- **Stored data**:
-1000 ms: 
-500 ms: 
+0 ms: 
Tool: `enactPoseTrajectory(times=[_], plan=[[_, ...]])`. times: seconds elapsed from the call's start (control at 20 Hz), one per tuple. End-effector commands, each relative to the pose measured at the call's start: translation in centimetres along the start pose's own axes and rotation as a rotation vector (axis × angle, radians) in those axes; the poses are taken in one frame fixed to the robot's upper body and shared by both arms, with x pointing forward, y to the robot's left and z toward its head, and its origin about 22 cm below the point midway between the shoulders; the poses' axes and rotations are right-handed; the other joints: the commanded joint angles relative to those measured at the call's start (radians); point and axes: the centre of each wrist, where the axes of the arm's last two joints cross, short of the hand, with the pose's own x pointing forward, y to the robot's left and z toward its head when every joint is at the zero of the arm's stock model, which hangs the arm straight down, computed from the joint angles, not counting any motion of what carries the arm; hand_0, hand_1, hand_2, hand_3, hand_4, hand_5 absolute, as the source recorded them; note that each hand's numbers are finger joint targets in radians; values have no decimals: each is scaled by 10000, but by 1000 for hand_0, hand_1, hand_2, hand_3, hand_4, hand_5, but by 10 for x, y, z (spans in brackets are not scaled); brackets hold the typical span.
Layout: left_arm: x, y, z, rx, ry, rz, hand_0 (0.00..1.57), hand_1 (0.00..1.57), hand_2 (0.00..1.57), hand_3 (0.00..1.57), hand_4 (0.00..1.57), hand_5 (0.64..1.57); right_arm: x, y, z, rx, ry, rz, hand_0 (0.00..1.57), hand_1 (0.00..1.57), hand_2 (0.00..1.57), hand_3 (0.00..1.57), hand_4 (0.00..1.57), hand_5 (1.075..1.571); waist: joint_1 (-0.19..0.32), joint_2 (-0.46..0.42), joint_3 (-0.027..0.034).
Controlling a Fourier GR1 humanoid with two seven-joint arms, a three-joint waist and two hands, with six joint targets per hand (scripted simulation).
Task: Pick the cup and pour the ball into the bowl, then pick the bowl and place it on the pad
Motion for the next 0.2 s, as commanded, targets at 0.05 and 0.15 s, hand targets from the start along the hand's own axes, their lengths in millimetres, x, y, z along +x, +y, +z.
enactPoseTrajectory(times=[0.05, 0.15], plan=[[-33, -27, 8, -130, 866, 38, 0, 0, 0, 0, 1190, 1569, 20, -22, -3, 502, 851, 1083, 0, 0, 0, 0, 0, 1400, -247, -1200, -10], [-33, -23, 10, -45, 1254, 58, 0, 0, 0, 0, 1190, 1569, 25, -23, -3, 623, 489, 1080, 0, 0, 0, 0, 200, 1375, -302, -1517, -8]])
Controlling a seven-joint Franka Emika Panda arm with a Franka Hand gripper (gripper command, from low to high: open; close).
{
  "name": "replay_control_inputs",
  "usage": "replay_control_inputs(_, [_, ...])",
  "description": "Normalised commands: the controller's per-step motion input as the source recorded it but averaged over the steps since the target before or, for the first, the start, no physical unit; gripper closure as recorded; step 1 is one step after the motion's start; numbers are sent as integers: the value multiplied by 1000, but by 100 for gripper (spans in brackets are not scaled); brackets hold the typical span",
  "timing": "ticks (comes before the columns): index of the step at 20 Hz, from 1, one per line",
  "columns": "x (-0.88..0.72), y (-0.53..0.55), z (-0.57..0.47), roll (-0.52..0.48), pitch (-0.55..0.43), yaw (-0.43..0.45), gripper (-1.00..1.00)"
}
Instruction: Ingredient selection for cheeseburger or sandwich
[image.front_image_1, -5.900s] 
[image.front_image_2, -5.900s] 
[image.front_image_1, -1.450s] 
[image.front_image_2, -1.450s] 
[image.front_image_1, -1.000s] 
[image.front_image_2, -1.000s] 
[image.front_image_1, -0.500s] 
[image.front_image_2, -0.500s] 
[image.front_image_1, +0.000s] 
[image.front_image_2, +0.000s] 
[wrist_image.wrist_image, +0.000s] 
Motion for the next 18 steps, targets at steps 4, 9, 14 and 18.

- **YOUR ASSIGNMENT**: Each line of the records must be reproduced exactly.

- **SOLUTION TO THIS TASK**:
-1000 ms: 
-500 ms: 
+0 ms: 
Tool: `enactPoseTrajectory(times=[_], plan=[[_, ...]])`. times: seconds elapsed from the call's start (control at 20 Hz), one per tuple. End-effector commands, each relative to the pose measured at the call's start: translation in centimetres along the start pose's own axes and rotation as a rotation vector (axis × angle, radians) in those axes; the poses are taken in one frame fixed to the robot's upper body and shared by both arms, with x pointing forward, y to the robot's left and z toward its head, and its origin about 22 cm below the point midway between the shoulders; the poses' axes and rotations are right-handed; the other joints: the commanded joint angles relative to those measured at the call's start (radians); point and axes: the centre of each wrist, where the axes of the arm's last two joints cross, short of the hand, with the pose's own x pointing forward, y to the robot's left and z toward its head when every joint is at the zero of the arm's stock model, which hangs the arm straight down, computed from the joint angles, not counting any motion of what carries the arm; hand_0, hand_1, hand_2, hand_3, hand_4, hand_5 absolute, as the source recorded them; note that each hand's numbers are finger joint targets in radians; values have no decimals: each is scaled by 10000, but by 1000 for hand_0, hand_1, hand_2, hand_3, hand_4, hand_5, but by 10 for x, y, z (spans in brackets are not scaled); brackets hold the typical span.
Layout: left_arm: x, y, z, rx, ry, rz, hand_0 (0.00..1.57), hand_1 (0.00..1.57), hand_2 (0.00..1.57), hand_3 (0.00..1.57), hand_4 (0.00..1.57), hand_5 (0.64..1.57); right_arm: x, y, z, rx, ry, rz, hand_0 (0.00..1.57), hand_1 (0.00..1.57), hand_2 (0.00..1.57), hand_3 (0.00..1.57), hand_4 (0.00..1.57), hand_5 (1.075..1.571); waist: joint_1 (-0.19..0.32), joint_2 (-0.46..0.42), joint_3 (-0.027..0.034).
Controlling a Fourier GR1 humanoid with two seven-joint arms, a three-joint waist and two hands, with six joint targets per hand (scripted simulation).
Task: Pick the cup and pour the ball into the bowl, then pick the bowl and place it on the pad
Motion for the next 0.2 s, as commanded, targets at 0.05 and 0.15 s, hand targets from the start along the hand's own axes, their lengths in millimetres, x, y, z along +x, +y, +z.
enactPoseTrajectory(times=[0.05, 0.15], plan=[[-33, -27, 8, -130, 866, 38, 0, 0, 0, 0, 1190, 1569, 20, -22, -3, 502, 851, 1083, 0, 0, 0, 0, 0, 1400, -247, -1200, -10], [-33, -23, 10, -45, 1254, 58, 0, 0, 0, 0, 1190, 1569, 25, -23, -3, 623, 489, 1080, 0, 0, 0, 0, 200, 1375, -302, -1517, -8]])
Controlling a seven-joint Franka Emika Panda arm with a Franka Hand gripper (gripper command, from low to high: open; close).
{
  "name": "replay_control_inputs",
  "usage": "replay_control_inputs(_, [_, ...])",
  "description": "Normalised commands: the controller's per-step motion input as the source recorded it but averaged over the steps since the target before or, for the first, the start, no physical unit; gripper closure as recorded; step 1 is one step after the motion's start; numbers are sent as integers: the value multiplied by 1000, but by 100 for gripper (spans in brackets are not scaled); brackets hold the typical span",
  "timing": "ticks (comes before the columns): index of the step at 20 Hz, from 1, one per line",
  "columns": "x (-0.88..0.72), y (-0.53..0.55), z (-0.57..0.47), roll (-0.52..0.48), pitch (-0.55..0.43), yaw (-0.43..0.45), gripper (-1.00..1.00)"
}
Instruction: Ingredient selection for cheeseburger or sandwich
[image.front_image_1, -5.900s] 
[image.front_image_2, -5.900s] 
[image.front_image_1, -1.450s] 
[image.front_image_2, -1.450s] 
[image.front_image_1, -1.000s] 
[image.front_image_2, -1.000s] 
[image.front_image_1, -0.500s] 
[image.front_image_2, -0.500s] 
[image.front_image_1, +0.000s] 
[image.front_image_2, +0.000s] 
[wrist_image.wrist_image, +0.000s] 
Motion for the next 18 steps, targets at steps 4, 9, 14 and 18.

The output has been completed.